You were love bombed.
✔ we agreed that I would sell my apartment and we would buy a house together
By which you took a pre-marital asset (your home) and now have a joint marital asset (your house) of which she’s now legally entitled to half. I.e., you’re fucked. Talk to a lawyer. (BTDT, have the legal bills.)
✔ One evening I came home from work and noticed my wife looked sad. She opened up and said she wasn’t happy and had “developed deep feelings” for her boss, who is married to a man.
Sad sausage channel mindfuck. She’s not inappropriately attached to her boss, you fail to appreciate her ennui.
✔ She said she had considered leaving me but was afraid I wouldn’t be able to cope with this breakup.
Pick me dance goading. The affair is already in full bloom. This isn’t holding hands in a taxi.
✔ I remember her saying to the counsellor that she wished I had more confidence in myself. To me, she was comparing me to her uber-confident boss.
She wishes? Yeah, and I wish you weren’t fucking your boss. People in hell want a cool drink of water.
✔ My wife told me she felt so much better and her feelings for her boss had gone away. She said she only wanted to be with me
Intermittent rewards. You won the pick-me-dance! In the fuckwit Thunderdome, you are VICTORIOUS!
✔ we were regularly having sex
Cake is glorious.
✔ From time to time, she would tell me her boss had said she was unhappy with her marriage
Pick me dance goading again. Did you think you won? No. The point is cake — both of you competing for the fabulousness of a fuckwit.
✔ I felt a bit insecure by this, but my wife kept assuring me that she wanted to be with me and again, had nothing to be worried about.
Riiight. That’s why she brought up her affair partner’s case of the Sadz — to reassure you.
✔ she listed 10 things she loved
In her back pocket were the 1,437 Reasons You Drove Her to Cheat.
✔ My wife admitted this to me a couple of weeks later and said our marriage was over.
It was over when she started fucking her boss, and you were the last to know.
✔ My wife and her boss have disposed of their marriages to be together.
Must’ve been one hell of a drunken kiss.
All the newbie advice that is on this blog — first and foremost is LAWYER UP and realize she is NOT your friend and she does NOT have your best interests at heart. Protect yourself.
Stop talking to her sister about her mental state, or focus any of your energies on untangling the skein. (That ball of fucked up isn’t going anywhere. You can untangle later. Or do something more improving like scrape gum off your shoe.)
This person wasn’t worthy of you. And as I wrote yesterday, it takes awhile for the heart to catch up to the head. While that’s happening, you need to navigate yourself toward safety — all the adult stuff, protecting your finances, your credit, your stuff. And most of all your heart. You protect that with NO CONTACT. (But do consider reaching out to the boss’s chump husband. And deposing HR if settlement talks stall.)
Then, you rebuild.
I’m going to leave it here, with this wonderful comment left on the CL Facebook page on yesterday’s post, by “Liz.”

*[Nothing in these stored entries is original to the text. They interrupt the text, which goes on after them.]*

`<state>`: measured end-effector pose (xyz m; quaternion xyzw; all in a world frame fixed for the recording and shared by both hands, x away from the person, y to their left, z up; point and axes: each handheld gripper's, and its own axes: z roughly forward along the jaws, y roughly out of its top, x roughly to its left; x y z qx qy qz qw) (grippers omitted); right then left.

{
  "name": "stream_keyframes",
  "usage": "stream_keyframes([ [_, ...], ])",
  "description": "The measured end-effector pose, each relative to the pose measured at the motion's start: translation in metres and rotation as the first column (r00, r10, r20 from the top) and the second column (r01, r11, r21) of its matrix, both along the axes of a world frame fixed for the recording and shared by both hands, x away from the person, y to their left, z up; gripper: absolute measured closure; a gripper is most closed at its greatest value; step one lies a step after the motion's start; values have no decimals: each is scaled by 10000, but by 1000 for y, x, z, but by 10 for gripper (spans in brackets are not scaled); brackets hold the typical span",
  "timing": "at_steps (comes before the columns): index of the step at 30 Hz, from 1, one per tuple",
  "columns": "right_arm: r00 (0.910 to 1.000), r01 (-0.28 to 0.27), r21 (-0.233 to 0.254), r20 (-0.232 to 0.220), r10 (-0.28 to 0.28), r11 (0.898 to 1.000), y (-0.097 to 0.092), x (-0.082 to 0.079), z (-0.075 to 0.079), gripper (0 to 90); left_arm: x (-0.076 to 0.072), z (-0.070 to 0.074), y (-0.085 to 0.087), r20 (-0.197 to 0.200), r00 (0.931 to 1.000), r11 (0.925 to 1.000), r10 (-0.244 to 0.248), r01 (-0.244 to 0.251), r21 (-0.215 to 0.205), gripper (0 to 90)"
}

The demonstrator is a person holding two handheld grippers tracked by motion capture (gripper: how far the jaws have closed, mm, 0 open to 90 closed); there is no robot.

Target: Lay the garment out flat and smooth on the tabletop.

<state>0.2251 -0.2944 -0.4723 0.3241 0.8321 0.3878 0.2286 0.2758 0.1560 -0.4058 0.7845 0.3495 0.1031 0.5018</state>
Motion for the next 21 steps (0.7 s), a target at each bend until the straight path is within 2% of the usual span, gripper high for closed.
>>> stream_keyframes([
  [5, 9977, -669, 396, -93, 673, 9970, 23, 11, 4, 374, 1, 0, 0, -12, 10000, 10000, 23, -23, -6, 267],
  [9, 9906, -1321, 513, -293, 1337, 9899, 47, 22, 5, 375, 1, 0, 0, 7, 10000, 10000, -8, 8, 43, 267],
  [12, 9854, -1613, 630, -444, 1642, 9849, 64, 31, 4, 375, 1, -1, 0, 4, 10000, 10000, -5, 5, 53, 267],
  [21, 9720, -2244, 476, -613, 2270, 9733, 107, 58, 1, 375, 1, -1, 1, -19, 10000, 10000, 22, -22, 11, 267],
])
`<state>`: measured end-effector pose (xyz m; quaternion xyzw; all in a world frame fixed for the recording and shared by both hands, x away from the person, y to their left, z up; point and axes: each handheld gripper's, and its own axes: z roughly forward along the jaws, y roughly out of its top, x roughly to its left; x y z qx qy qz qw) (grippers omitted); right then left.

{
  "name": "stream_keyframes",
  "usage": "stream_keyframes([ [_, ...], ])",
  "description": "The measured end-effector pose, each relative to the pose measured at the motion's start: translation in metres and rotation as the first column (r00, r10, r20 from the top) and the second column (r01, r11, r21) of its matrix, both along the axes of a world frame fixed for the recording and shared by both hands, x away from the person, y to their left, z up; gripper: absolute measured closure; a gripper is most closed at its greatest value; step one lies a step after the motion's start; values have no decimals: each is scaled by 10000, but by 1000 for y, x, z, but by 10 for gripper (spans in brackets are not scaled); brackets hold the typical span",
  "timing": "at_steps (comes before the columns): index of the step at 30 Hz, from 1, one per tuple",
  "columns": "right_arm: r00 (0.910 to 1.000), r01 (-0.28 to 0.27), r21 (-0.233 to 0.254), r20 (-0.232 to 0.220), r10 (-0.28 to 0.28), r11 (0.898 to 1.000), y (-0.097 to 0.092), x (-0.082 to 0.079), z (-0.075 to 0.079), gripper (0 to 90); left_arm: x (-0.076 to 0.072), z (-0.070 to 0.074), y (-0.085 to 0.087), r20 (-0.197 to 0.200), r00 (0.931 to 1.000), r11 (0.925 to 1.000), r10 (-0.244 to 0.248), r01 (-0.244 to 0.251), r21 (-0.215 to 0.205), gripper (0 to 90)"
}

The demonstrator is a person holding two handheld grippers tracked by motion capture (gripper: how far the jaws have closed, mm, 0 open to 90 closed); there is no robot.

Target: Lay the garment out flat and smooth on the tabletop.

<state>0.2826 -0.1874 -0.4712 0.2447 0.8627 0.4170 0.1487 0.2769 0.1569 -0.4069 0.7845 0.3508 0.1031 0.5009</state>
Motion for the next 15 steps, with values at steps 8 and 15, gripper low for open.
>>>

In my experience there is a direct correlation between how quickly this happens and how busy you get building your new life and digging yourself out of the hole.

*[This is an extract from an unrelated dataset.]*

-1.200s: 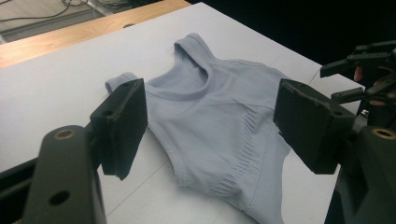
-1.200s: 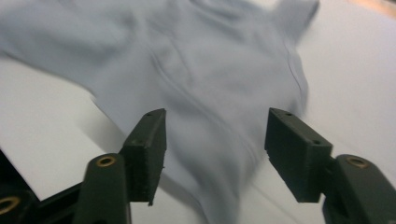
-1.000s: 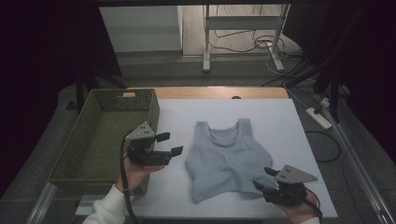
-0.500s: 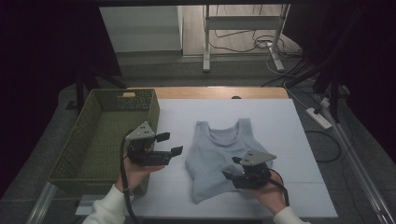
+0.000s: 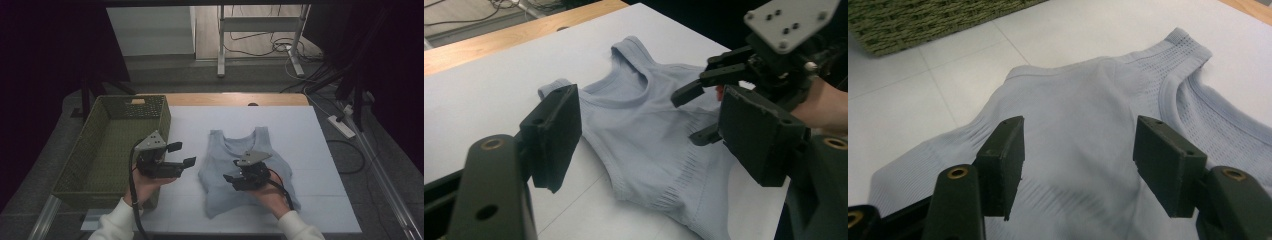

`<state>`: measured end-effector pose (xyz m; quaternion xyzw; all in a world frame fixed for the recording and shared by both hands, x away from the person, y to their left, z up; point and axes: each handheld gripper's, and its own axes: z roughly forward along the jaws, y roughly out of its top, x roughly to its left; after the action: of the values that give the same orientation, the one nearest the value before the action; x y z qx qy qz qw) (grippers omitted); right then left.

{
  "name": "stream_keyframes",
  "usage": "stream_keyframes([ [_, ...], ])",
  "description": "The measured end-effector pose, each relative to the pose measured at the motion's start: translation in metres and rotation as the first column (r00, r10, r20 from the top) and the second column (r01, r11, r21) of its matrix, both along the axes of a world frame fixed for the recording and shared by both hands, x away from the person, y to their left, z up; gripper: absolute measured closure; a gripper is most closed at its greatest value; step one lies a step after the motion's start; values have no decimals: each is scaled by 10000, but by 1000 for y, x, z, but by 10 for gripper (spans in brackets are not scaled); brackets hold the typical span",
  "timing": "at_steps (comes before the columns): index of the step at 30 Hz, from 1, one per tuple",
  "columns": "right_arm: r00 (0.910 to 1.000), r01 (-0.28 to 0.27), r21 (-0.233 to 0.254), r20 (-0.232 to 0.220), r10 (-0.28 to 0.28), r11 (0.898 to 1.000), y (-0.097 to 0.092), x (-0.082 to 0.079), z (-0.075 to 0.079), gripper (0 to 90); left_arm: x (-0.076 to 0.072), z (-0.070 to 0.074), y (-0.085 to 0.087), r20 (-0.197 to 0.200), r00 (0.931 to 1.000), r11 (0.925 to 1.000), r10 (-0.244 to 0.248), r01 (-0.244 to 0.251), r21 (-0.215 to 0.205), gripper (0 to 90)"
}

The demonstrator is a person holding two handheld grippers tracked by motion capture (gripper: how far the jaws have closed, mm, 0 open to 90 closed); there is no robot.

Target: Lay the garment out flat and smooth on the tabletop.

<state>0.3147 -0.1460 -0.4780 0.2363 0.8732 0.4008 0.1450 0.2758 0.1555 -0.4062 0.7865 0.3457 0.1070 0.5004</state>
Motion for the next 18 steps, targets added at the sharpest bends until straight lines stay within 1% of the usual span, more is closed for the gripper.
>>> stream_keyframes([
  [2, 10000, -1, -68, -30, 1, 10000, 4, 5, -1, 378, 0, 0, 0, -2, 10000, 10000, -4, 4, 10, 264],
  [5, 9998, 168, -243, 52, -167, 9996, 8, 13, -2, 382, 0, 0, -1, 6, 10000, 10000, -11, 11, 28, 263],
  [7, 9996, 278, -263, 67, -276, 9993, 10, 20, -3, 405, 0, 0, 0, 9, 10000, 10000, 0, 0, 27, 263],
  [10, 9992, 351, -266, -169, -356, 9990, 11, 29, -7, 419, 0, 0, -1, 4, 10000, 10000, -10, 10, 46, 260],
  [12, 9989, 441, -420, -134, -447, 9981, 11, 32, -10, 426, 0, -1, -1, 21, 10000, 10000, -29, 29, 46, 259],
  [15, 9985, 488, -568, -209, -501, 9972, 11, 36, -13, 436, 0, -1, -1, 38, 10000, 10000, -18, 18, 46, 258],
  [17, 9983, 505, -723, -254, -524, 9961, 11, 39, -16, 470, -1, -1, -1, 41, 10000, 10000, -22, 22, 52, 259],
  [18, 9981, 506, -830, -306, -533, 9953, 11, 40, -18, 518, -1, -1, -1, 50, 10000, 10000, -10, 10, 65, 259],
])
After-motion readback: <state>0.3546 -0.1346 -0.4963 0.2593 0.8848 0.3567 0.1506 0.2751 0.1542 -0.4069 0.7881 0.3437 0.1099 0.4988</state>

I got busy. Not as a way of avoidance but because I recognised that to get where I wanted to be I needed to put in the yards to get there.

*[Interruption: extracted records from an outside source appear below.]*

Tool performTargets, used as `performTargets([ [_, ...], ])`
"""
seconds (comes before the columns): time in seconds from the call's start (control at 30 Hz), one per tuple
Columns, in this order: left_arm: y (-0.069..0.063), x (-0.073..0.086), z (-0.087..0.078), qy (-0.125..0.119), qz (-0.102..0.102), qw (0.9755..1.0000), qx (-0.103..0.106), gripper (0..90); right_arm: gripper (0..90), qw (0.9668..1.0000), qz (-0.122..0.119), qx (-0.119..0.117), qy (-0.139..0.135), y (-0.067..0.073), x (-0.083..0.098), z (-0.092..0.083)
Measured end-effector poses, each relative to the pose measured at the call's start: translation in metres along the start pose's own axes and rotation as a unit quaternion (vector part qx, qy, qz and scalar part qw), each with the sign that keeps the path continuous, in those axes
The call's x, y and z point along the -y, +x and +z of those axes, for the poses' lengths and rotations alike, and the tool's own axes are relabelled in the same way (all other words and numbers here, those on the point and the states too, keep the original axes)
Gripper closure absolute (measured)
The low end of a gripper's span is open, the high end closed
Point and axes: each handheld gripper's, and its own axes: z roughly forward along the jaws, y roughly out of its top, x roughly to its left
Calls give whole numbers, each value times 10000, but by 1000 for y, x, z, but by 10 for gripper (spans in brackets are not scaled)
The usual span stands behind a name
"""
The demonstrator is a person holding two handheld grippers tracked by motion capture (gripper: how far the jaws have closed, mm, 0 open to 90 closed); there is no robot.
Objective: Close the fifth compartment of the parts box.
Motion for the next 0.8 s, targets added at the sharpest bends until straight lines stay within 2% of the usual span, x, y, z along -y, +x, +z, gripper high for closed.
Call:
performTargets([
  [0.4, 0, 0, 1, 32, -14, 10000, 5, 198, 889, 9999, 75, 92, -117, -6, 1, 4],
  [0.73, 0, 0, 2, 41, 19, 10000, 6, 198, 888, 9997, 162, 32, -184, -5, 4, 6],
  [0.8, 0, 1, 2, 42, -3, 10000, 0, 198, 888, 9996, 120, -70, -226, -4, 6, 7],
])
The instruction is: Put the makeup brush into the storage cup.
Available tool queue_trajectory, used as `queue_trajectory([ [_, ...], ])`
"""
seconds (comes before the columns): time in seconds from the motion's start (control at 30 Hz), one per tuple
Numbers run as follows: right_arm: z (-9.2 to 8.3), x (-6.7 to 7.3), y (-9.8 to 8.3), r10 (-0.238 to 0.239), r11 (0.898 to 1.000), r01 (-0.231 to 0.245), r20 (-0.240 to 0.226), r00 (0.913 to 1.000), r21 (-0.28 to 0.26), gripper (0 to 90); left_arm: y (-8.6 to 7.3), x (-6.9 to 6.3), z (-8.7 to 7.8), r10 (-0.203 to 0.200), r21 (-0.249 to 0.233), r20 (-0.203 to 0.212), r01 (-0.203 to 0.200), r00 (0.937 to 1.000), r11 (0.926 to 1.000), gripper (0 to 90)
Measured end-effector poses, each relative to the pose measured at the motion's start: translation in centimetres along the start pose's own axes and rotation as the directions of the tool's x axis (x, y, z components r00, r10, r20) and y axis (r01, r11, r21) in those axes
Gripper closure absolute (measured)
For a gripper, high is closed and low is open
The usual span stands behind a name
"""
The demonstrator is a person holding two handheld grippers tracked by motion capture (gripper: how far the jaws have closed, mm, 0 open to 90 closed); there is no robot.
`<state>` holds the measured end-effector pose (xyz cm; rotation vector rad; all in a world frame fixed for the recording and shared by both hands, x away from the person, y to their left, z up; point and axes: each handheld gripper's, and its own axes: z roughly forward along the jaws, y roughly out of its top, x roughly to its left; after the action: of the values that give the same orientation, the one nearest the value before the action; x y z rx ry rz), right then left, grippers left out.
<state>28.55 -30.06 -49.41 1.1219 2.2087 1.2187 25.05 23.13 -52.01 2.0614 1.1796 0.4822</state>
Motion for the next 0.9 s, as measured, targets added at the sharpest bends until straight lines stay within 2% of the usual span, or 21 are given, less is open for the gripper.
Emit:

And it takes massive amounts of radical acceptance of your situation. Not engaging in the “not fair/this isn’t where I should be/why me/if only” thinking. Radically accepting all the injustice and knowing that no amount of wishful thinking will change it. Accept that and you’re half way there.
Then it’s just graft. Graft that makes you feel proud of yourself. And the focus is totally and 100% on YOU. Not him, not her, but YOU.
And somehow you get rewarded for that with a reciprocal energy that does not include him or her and you think less and less of them because for the first time in eleventy million years YOU are your focus.
Then six months, 13 months, three years have passed and you think of them as nothing but someone you used to know.